*** PROVIDED DATA ***

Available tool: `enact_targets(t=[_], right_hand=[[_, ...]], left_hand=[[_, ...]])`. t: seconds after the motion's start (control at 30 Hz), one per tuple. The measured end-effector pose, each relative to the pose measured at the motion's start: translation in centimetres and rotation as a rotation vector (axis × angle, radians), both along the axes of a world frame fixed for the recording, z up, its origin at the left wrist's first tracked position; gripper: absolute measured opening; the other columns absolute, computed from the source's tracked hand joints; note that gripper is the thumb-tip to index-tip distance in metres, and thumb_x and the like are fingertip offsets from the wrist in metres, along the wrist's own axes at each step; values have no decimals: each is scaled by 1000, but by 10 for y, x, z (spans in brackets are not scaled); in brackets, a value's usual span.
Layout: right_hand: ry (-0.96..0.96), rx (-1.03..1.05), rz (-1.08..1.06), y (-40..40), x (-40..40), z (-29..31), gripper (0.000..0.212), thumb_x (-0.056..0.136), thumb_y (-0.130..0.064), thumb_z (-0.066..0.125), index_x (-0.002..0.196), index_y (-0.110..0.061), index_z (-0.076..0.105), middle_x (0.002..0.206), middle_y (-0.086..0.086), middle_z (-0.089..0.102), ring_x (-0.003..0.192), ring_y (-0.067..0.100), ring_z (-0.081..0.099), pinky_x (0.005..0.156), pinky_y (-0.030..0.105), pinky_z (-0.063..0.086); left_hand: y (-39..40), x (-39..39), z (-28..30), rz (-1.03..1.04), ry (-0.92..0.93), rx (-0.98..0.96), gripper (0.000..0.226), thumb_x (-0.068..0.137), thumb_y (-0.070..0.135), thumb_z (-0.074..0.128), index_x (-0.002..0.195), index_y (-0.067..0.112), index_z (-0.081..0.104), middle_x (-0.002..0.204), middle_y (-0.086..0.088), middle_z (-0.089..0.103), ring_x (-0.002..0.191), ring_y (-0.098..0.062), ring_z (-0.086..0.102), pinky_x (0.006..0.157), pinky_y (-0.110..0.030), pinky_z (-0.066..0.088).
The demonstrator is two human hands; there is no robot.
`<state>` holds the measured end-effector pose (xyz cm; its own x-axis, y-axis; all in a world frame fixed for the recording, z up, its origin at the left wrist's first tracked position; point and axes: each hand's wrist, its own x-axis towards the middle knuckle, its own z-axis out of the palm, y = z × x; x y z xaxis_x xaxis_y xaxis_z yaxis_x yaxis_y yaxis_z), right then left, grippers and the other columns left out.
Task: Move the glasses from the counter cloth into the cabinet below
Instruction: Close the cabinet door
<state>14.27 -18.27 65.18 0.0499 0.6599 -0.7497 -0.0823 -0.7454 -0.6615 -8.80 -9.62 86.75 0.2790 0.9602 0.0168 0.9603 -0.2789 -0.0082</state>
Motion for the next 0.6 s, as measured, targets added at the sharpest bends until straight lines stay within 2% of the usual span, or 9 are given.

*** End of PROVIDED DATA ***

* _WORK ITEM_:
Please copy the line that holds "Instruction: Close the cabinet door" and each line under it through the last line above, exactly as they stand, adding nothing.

* _SOLUTION FOR THIS EXERCISE_:
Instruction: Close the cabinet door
<state>14.27 -18.27 65.18 0.0499 0.6599 -0.7497 -0.0823 -0.7454 -0.6615 -8.80 -9.62 86.75 0.2790 0.9602 0.0168 0.9603 -0.2789 -0.0082</state>
Motion for the next 0.6 s, as measured, targets added at the sharpest bends until straight lines stay within 2% of the usual span, or 9 are given.

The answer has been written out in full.